Snow in the hottest place on Earth? Photo of Death Valley covered in white puzzles some
It looks like the hottest place on Earth got pummeled by a snow storm before winter has even begun.
A photo of Death Valley National Park covered in a white dusting left some people puzzled.
“Is that...SNOW at Death Valley?!” the U.S. Department of the Interior said on Facebook.
While it might look like snow blanketed the park known for regularly topping 120 degrees, that’s not the case. The park was actually covered in salt.
Park rangers said a recent rainfall caused the park to sprout something called “salt flowers.”
“This phenomenon is caused when rain soaks into the soil dissolving the salts present beneath the surface,” rangers said on Facebook. “When this rain evaporates, it pulls the dissolved salts to the surface through capillary action leaving a fresh salty crust behind.”

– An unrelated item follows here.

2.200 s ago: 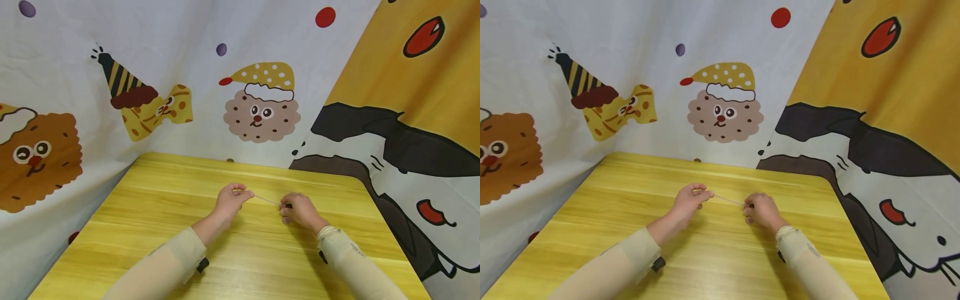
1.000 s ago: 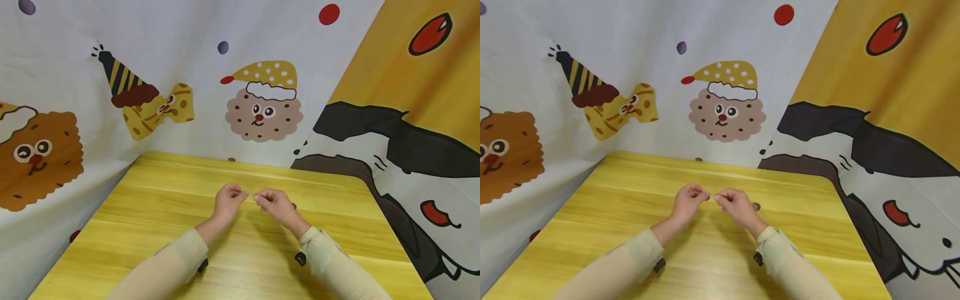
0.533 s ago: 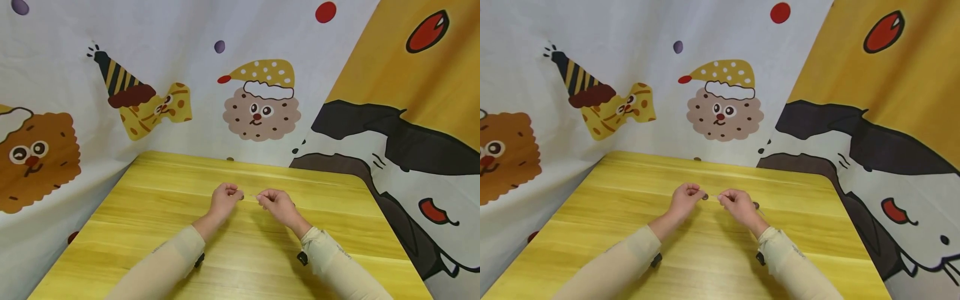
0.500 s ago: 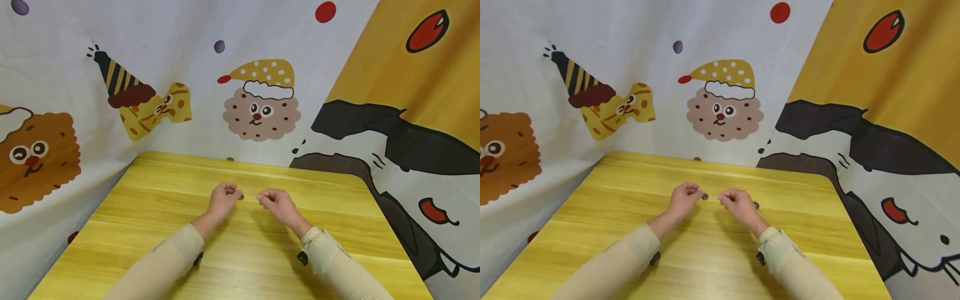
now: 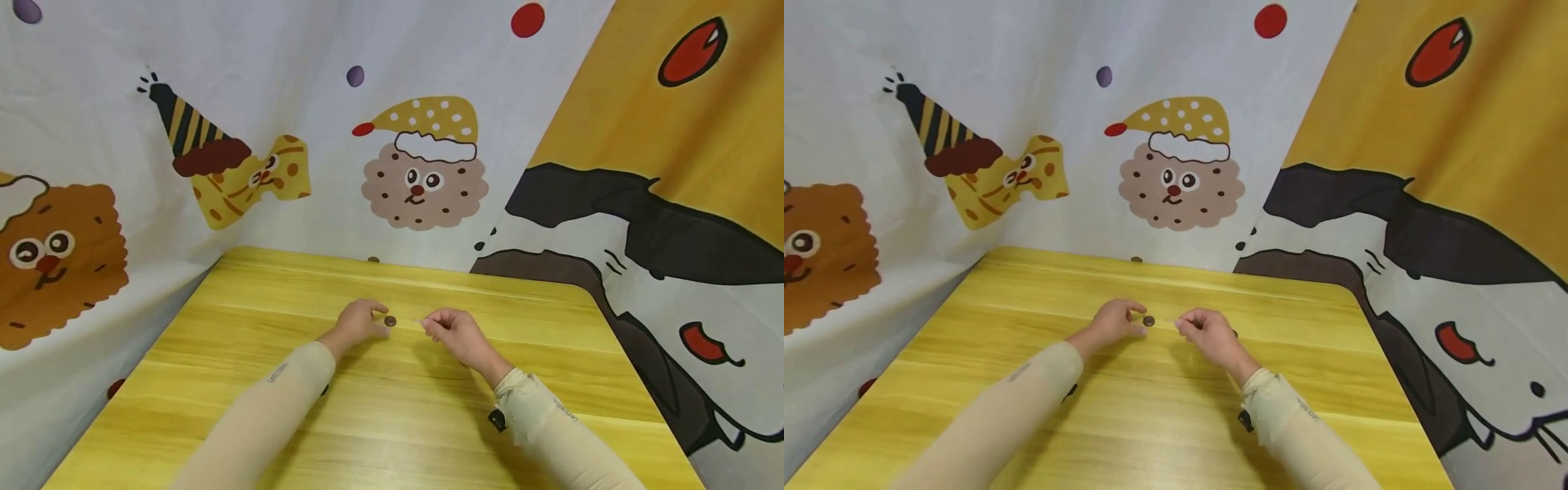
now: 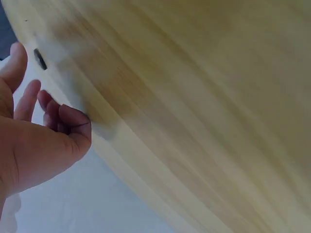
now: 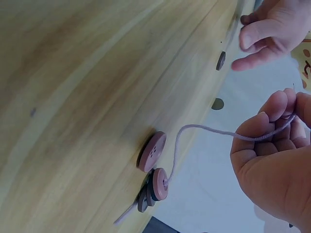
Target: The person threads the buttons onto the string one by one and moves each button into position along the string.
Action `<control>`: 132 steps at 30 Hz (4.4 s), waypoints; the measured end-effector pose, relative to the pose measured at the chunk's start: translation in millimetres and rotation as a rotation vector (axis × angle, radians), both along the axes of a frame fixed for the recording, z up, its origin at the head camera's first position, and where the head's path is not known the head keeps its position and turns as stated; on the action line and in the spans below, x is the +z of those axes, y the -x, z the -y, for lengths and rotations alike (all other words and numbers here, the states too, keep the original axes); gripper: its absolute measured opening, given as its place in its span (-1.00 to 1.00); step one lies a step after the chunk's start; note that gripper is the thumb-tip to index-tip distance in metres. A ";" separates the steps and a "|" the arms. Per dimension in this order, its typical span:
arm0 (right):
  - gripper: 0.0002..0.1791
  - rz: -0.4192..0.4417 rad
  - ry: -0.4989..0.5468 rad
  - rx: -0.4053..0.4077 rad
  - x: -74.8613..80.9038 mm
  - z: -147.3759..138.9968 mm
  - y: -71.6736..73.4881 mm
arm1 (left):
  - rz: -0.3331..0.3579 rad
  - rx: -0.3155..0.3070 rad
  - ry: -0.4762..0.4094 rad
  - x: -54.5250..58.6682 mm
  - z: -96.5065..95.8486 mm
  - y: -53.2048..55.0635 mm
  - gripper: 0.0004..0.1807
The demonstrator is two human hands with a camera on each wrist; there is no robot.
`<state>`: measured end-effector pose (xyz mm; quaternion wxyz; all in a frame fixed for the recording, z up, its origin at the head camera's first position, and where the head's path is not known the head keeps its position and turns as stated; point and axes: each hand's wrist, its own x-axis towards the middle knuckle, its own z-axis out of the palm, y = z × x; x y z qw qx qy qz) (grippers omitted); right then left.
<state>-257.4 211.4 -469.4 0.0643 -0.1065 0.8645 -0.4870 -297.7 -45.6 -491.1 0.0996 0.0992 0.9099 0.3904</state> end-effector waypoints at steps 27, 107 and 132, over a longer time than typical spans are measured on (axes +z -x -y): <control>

The coating will erode over time, but it will come back white when it rains again, according to the department.
People on social media were in awe of the salty landscape.
“Wow,” one person said. “I didn’t know that! Amazing!”
Other people said they experienced the phenomenon firsthand.
“When we were there there were salt crystals that looked like snow and ground that looked like packed ice,” another commenter said.
Snow isn’t impossible at Death Valley, according to the National Park Service. In the winter, the temperature at low elevation can occasionally reach freezing, but it drops about 5 degrees for every thousand vertical feet in elevation up the valley’s surrounding mountain ranges.
“Winter storms moving inland from the Pacific Ocean must pass over mountain ranges to continue east,” the National Park Service said. “As the clouds rise up they cool and the moisture condenses to fall as rain or snow on the western side of the ranges.”